If you thought the 2008 financial crisis signaled the end of “irrational exuberance”, the overly optimistic, almost blind approach to managing markets (and a signature phrase attributed to former US Federal Reserve Chairman Alan Greenspan), think again. We are currently high on hopium, a blended word defined as “irrational or unwarranted optimism” by Yourdictionary.com and as “an addiction to false hopes” by Urban Dictionary.

The word “hope” itself comprises a kernel of reality since what it espouses may one day come true. But the notion that it can teeter on the brink of the irrational led to combining it with “opium”, the addictive drug that relieves pain, produces sleep and can have a tranquilizing or even stupefying effect. As with many blended words, hopium has been invented and used before major dictionaries have added it to their lists, as searches on Oxford Dictionaries and Merriam-Webster Dictionary online attest.

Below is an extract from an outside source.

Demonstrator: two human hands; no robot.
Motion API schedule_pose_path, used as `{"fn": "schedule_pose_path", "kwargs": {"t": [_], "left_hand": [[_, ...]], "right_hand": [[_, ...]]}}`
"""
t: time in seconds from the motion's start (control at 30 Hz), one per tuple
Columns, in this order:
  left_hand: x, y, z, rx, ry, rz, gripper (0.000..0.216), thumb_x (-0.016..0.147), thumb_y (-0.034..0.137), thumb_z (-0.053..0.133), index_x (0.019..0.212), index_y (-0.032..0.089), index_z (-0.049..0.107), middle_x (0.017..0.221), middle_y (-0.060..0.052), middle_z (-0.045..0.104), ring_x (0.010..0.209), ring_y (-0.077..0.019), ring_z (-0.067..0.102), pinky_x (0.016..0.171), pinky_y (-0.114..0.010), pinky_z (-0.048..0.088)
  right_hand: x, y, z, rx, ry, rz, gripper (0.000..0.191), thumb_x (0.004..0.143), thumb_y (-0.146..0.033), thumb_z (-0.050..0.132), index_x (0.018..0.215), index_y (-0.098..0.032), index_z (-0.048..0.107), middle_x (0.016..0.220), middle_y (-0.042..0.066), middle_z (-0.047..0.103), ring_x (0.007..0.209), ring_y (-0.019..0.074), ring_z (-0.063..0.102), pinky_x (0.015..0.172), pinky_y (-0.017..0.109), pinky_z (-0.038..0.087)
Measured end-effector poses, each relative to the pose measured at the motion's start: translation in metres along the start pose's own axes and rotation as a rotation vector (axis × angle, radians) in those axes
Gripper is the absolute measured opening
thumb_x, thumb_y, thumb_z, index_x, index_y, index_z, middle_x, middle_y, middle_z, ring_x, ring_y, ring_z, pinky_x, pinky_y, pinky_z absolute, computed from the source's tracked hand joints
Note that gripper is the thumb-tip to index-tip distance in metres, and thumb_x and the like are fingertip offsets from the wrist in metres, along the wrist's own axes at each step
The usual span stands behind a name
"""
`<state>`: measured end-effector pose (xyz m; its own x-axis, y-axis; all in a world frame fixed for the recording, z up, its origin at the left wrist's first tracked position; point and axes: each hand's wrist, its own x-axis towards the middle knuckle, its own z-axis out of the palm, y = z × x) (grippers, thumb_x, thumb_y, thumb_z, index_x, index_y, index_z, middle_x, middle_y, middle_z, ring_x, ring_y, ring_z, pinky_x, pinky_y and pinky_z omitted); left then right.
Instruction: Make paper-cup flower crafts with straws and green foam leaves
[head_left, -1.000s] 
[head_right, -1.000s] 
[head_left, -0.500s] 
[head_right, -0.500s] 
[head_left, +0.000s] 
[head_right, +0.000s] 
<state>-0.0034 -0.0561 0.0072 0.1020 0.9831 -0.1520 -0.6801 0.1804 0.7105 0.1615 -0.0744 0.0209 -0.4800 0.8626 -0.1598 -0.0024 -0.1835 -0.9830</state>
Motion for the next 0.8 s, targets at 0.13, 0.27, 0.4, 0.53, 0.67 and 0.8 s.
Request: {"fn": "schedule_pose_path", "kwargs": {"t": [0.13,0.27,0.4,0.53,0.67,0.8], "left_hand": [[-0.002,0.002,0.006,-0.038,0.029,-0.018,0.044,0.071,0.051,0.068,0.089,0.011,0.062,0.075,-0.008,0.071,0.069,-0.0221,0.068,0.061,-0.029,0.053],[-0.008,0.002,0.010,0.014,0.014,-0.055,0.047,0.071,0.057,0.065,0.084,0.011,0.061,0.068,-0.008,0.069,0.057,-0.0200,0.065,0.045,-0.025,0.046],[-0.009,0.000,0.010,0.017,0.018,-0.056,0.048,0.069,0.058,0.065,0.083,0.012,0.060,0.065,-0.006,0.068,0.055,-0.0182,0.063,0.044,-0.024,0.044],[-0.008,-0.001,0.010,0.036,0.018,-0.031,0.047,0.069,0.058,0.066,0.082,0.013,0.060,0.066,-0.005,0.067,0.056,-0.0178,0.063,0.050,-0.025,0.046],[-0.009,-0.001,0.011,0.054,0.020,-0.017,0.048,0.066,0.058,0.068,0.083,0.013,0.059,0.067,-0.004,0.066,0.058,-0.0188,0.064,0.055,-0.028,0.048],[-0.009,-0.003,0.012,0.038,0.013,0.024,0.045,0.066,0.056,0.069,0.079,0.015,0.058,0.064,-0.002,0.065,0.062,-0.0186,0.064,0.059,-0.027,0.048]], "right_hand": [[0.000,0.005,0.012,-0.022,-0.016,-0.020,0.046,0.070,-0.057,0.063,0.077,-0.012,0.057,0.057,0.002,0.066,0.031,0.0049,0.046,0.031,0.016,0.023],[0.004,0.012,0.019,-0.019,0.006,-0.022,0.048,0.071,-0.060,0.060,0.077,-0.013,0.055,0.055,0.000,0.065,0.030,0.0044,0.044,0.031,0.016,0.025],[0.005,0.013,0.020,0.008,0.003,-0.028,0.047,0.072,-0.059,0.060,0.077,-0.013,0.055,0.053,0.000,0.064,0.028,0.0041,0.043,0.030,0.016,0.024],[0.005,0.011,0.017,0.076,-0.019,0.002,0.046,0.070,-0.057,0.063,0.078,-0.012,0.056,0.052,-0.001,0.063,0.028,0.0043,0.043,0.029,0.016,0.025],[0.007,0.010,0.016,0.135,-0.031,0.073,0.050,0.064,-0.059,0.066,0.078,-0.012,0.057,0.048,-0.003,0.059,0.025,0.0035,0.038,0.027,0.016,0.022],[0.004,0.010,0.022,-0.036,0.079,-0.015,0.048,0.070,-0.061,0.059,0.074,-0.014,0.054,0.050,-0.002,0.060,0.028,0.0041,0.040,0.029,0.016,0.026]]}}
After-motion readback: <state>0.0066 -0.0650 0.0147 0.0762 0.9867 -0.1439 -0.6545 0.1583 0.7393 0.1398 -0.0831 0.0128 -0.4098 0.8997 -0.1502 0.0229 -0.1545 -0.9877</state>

Blended words are quite simply new uses of the old. Combining words takes us to new places with old reliables. That leads to concoctions that are now words, such as “bionic” (biology + electronic), “blog” (web + log), “brunch” (breakfast + lunch), “emoticon” (emote + icon), “infotainment” (information + entertainment), “carjack” (car + hijack), “Eurasia” (Europe + Asia) or even “Frankenfood” (Frankenstein + food), a word we recently featured.

Hopium has gained traction particularly in the financial industry, a sector known for its blended vocabulary (“fintech” and “cryptocurrency” come to mind). In The Wall Street Journal‘s Week in Words column “What Are You Smoking?” (29 October 2011), author Erin McKean cites hopium as a phrase coined by financial market analysts to describe the motor behind advances in the markets and recalls a quote from the play “Measure For Measure”, in which Shakespeare writes “The miserable have no other medicine but only hope.” Hopium can stand for the illusion some traders have of holding on to underperforming equities in the hope they will recover to at least their original price. In his Seeking Alpha blog post “Hopium Floats, And That’s How The Market Got High On Friday” of 13 May 2019, David Haggith writes: “[American politician and former businessman] David Stockman calls this hopium. The market rises on any whisper hope, regardless of whether it has any firm basis. It rises because people are determined the game will go, the roulette wheel will continue to spin, the pretty lights will keep flashing, and the clamor of the crowd will grow into a roar because everyone wants it to. Reality becomes the sideshow to the sideshow.”

Who can deny this interesting view of reality, reinforced by current events and adeptly packaged in hopium? Yet, some may wonder what blended words truly mean for language: do they signal a dumbing-down of how we discover new words, relying on the easy skill many of us learned when we were taught to read of separating out letter and sound patterns, rather than depending on scholarly discoveries? Or are they simply clever uses of what we have available? Take “guesstimate”. The word sounds sloppy, but at least it reveals that a particular estimate is based on guesswork rather than on facts and figures. And it’s consistent with the view that language is a compilation of phrases and words that people use, and not just terms that higher linguistic authorities prescribe.

Oxford Dictionary regularly conveys nascent terms that it monitors for possible incorporation into its corpus of 21st-century English. Hopium will likely have its day – all irrational exuberance aside.